孩子是在凌晨四点十七分哭的。
那哭声像一根细得不能再细的钢丝,穿过卧室的门缝,穿过走廊里尚未拆封的婴儿床包装箱,穿过陆时衍熬了三宿没合眼形成的耳鸣,精准地扎进他的鼓膜里。
他一个激灵从沙发上弹起来,脑袋里最后一点混沌被那哭声绞得粉碎。茶几上摊着十几本育儿书,有几本还翻着页,边角卷得像炸过一遍的油条。他光着脚踩在冰凉的地板上,几步蹿到婴儿床边,低头一看——小银正挥舞着那双皱巴巴的小拳头,嘴巴张成一个小小的菱形,哭得整张脸涨成了熟透的西红柿色。
“饿了。”他判断道,语气果断得如同在法庭上做总结陈词。
身后传来苏砚虚弱却依然冷静的声音:“她不是饿了。她刚才吃过,四十分钟前。尿了。”
陆时衍半信半疑地解开襁褓一角,指尖碰到湿漉漉的纸尿裤时,整个人像被电了一下。他猛地缩回手,又强迫自己重新伸过去,拎起那条尿布,动作僵硬得像在拆一枚定时炸弹。苏砚靠在床头上,看着他手忙脚乱地把新尿布反着铺开,惨白的嘴唇忍不住弯了一下。
“陆律师,左右反了。”
“我知道。”他头也不抬,把尿布调了个方向,又发现前后也错了。小银的哭声愈发高亢,像一根逐渐拉满的弦,随时可能绷断。陆时衍的额角渗出汗珠,那双手在法庭上能同时应对三位对方律师和一位刁钻的法官,此刻却在一个三周大的婴儿身上败下阵来。
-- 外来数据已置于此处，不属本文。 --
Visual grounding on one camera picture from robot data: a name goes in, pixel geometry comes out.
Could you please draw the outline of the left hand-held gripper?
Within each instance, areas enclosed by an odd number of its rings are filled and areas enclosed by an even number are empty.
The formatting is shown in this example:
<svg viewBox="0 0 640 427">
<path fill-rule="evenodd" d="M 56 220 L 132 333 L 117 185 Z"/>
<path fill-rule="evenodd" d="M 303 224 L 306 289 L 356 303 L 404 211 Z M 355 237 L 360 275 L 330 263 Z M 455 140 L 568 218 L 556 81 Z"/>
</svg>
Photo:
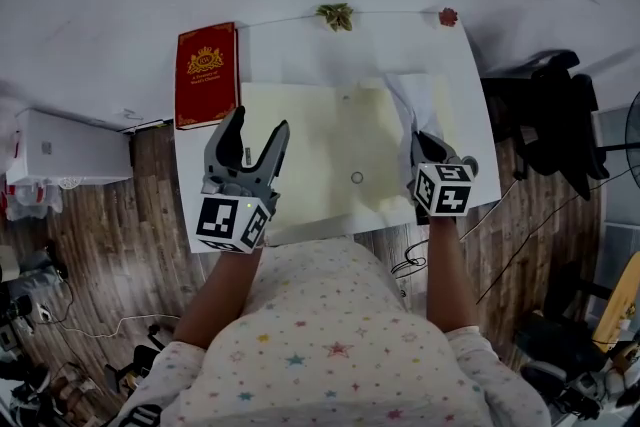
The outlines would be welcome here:
<svg viewBox="0 0 640 427">
<path fill-rule="evenodd" d="M 195 236 L 215 250 L 250 254 L 263 241 L 276 211 L 279 194 L 273 181 L 284 161 L 290 127 L 286 120 L 281 121 L 256 164 L 243 168 L 241 129 L 245 113 L 244 106 L 230 112 L 205 146 L 202 203 Z"/>
</svg>

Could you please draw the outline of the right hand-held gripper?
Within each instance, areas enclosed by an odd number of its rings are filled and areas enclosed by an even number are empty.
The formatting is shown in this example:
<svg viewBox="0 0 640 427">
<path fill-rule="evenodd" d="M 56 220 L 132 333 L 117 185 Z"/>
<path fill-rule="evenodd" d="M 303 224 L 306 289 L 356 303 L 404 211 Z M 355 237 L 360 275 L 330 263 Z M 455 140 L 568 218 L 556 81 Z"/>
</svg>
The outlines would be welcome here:
<svg viewBox="0 0 640 427">
<path fill-rule="evenodd" d="M 433 217 L 452 218 L 467 214 L 478 173 L 474 157 L 459 158 L 439 137 L 413 132 L 410 163 L 412 180 L 407 188 L 418 224 L 429 224 Z"/>
</svg>

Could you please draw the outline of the white A4 paper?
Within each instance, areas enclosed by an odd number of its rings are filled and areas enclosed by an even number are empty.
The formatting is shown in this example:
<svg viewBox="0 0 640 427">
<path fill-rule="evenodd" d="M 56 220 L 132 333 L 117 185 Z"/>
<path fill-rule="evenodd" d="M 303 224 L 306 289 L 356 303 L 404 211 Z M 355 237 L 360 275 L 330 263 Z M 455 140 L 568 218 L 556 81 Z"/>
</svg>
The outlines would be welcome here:
<svg viewBox="0 0 640 427">
<path fill-rule="evenodd" d="M 403 145 L 407 146 L 414 132 L 442 136 L 436 113 L 434 79 L 426 73 L 391 74 L 383 76 L 403 130 Z"/>
</svg>

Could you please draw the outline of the pale yellow desk mat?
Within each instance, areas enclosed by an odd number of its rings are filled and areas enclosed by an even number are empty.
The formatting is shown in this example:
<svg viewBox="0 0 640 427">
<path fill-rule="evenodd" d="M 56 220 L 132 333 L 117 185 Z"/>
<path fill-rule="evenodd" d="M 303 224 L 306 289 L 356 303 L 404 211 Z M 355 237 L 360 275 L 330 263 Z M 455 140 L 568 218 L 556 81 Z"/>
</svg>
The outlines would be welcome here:
<svg viewBox="0 0 640 427">
<path fill-rule="evenodd" d="M 453 140 L 447 81 L 434 79 L 442 138 Z M 331 87 L 245 82 L 241 131 L 251 161 L 281 121 L 290 138 L 274 186 L 280 198 L 271 245 L 351 235 L 413 223 L 410 141 L 384 79 Z"/>
</svg>

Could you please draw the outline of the person's left forearm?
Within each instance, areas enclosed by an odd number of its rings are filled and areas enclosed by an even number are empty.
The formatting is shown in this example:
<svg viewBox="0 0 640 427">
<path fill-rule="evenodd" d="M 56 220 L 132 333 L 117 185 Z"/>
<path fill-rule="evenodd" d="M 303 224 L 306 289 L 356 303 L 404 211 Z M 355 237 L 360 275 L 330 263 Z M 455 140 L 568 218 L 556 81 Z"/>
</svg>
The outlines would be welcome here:
<svg viewBox="0 0 640 427">
<path fill-rule="evenodd" d="M 202 288 L 180 318 L 173 340 L 207 349 L 215 337 L 240 317 L 263 249 L 251 254 L 223 252 Z"/>
</svg>

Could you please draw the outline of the person's right forearm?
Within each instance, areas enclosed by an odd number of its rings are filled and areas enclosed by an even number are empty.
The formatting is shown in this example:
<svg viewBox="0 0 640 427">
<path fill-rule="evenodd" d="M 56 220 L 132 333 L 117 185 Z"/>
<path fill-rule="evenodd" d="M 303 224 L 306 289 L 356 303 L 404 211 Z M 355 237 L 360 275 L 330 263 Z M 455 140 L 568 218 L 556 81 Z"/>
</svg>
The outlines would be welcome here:
<svg viewBox="0 0 640 427">
<path fill-rule="evenodd" d="M 476 300 L 453 218 L 430 219 L 427 267 L 427 320 L 443 333 L 477 325 Z"/>
</svg>

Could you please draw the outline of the red hardcover book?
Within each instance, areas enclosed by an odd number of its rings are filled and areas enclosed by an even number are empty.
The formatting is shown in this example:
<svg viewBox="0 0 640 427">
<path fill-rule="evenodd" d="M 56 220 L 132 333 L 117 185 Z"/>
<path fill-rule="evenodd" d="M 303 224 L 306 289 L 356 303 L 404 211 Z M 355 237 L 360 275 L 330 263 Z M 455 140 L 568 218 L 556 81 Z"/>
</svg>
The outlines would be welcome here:
<svg viewBox="0 0 640 427">
<path fill-rule="evenodd" d="M 240 105 L 237 30 L 232 22 L 178 36 L 174 125 L 191 130 L 220 123 Z"/>
</svg>

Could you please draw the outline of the black office chair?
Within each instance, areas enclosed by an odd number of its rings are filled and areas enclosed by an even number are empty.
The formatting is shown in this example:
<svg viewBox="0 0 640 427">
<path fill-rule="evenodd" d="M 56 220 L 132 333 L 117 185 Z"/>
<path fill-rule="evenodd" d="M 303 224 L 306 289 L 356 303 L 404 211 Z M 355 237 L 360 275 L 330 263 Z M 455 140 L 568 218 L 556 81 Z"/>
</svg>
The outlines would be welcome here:
<svg viewBox="0 0 640 427">
<path fill-rule="evenodd" d="M 514 142 L 514 178 L 525 180 L 530 170 L 560 173 L 588 201 L 589 180 L 607 179 L 609 172 L 596 142 L 592 79 L 569 73 L 579 64 L 571 50 L 544 51 L 510 72 L 483 77 L 481 84 L 487 104 L 503 114 L 491 120 L 494 140 Z"/>
</svg>

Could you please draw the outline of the green leaf ornament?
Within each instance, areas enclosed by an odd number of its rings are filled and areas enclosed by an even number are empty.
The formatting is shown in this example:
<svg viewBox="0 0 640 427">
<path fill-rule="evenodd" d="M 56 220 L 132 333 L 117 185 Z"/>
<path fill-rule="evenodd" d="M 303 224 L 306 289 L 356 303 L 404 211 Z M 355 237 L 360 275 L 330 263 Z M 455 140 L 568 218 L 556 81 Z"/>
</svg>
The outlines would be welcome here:
<svg viewBox="0 0 640 427">
<path fill-rule="evenodd" d="M 323 17 L 327 26 L 334 32 L 352 30 L 353 12 L 348 3 L 323 4 L 316 9 L 316 15 Z"/>
</svg>

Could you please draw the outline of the white appliance box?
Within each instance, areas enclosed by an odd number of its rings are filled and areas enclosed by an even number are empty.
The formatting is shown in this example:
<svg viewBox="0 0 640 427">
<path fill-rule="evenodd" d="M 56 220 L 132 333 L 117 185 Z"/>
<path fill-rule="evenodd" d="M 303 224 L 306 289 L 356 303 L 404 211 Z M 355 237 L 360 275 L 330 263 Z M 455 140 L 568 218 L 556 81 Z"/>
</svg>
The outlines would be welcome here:
<svg viewBox="0 0 640 427">
<path fill-rule="evenodd" d="M 10 185 L 105 185 L 132 177 L 125 134 L 29 109 L 17 116 Z"/>
</svg>

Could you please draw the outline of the black standing fan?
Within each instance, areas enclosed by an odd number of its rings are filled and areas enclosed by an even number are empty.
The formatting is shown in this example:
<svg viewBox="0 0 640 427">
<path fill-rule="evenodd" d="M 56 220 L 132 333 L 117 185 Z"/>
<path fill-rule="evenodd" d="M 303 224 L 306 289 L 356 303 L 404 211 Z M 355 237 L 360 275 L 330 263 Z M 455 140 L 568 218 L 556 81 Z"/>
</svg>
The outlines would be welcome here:
<svg viewBox="0 0 640 427">
<path fill-rule="evenodd" d="M 597 156 L 603 163 L 617 160 L 640 190 L 640 91 L 621 108 L 598 114 L 601 141 Z"/>
</svg>

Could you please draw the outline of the person's star-print clothing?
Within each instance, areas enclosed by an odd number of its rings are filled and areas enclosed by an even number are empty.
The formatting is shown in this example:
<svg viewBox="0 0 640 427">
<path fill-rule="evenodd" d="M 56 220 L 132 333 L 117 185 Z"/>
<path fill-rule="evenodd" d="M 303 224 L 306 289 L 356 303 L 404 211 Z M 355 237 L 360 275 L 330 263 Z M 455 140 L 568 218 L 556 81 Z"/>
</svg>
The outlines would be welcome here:
<svg viewBox="0 0 640 427">
<path fill-rule="evenodd" d="M 124 410 L 143 405 L 159 427 L 551 427 L 478 327 L 409 312 L 345 238 L 266 249 L 241 316 L 207 348 L 167 345 Z"/>
</svg>

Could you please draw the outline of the yellow wooden board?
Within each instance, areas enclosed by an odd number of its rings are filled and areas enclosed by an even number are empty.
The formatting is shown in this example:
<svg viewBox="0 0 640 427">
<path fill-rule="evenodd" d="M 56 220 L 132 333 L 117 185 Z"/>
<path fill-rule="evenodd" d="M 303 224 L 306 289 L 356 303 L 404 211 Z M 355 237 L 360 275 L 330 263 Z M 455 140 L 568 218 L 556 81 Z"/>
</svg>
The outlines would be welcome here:
<svg viewBox="0 0 640 427">
<path fill-rule="evenodd" d="M 628 314 L 635 314 L 635 298 L 639 287 L 640 251 L 631 256 L 592 334 L 592 341 L 602 352 L 606 353 L 617 343 L 621 323 L 629 319 Z"/>
</svg>

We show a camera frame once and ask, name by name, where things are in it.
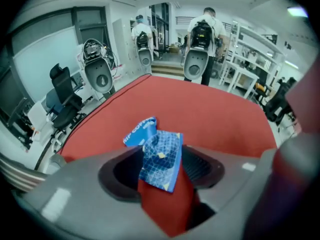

“你出去吧。”苏砚撑着床沿想要起身,被陆时衍用眼神制止了。
“你躺着。剖腹产的伤口还没拆线,别动。”他的语气不容置疑,手里的动作却依然笨拙得可笑。最后他索性闭上眼睛,深深吸了一口气,像在整理一场复杂案子的证据链。片刻后,他睁开眼,双手稳定下来,三下五除二换好了尿布,又用湿巾擦拭、拍上护臀霜、重新包好襁褓。整个过程虽然没有月嫂那样流畅,但至少没再出错。
小银的哭声渐渐弱了下去,变成了一种断续的哼唧,像小猫在喉咙里打着呼噜。她的小手在空中胡乱抓了几下,最后攥住了陆时衍那根没来得及抽走的小指。
陆时衍低头看着那五根粉红色的小指头,缠在自己的手指上,像五颗温热的米粒。他忽然感到鼻腔里涌上一股酸意,喉结上下滚了一下,把那阵突如其来的情绪压了下去。
“你哭了?”苏砚的声音从床头飘过来,带着一丝若有若无的笑意。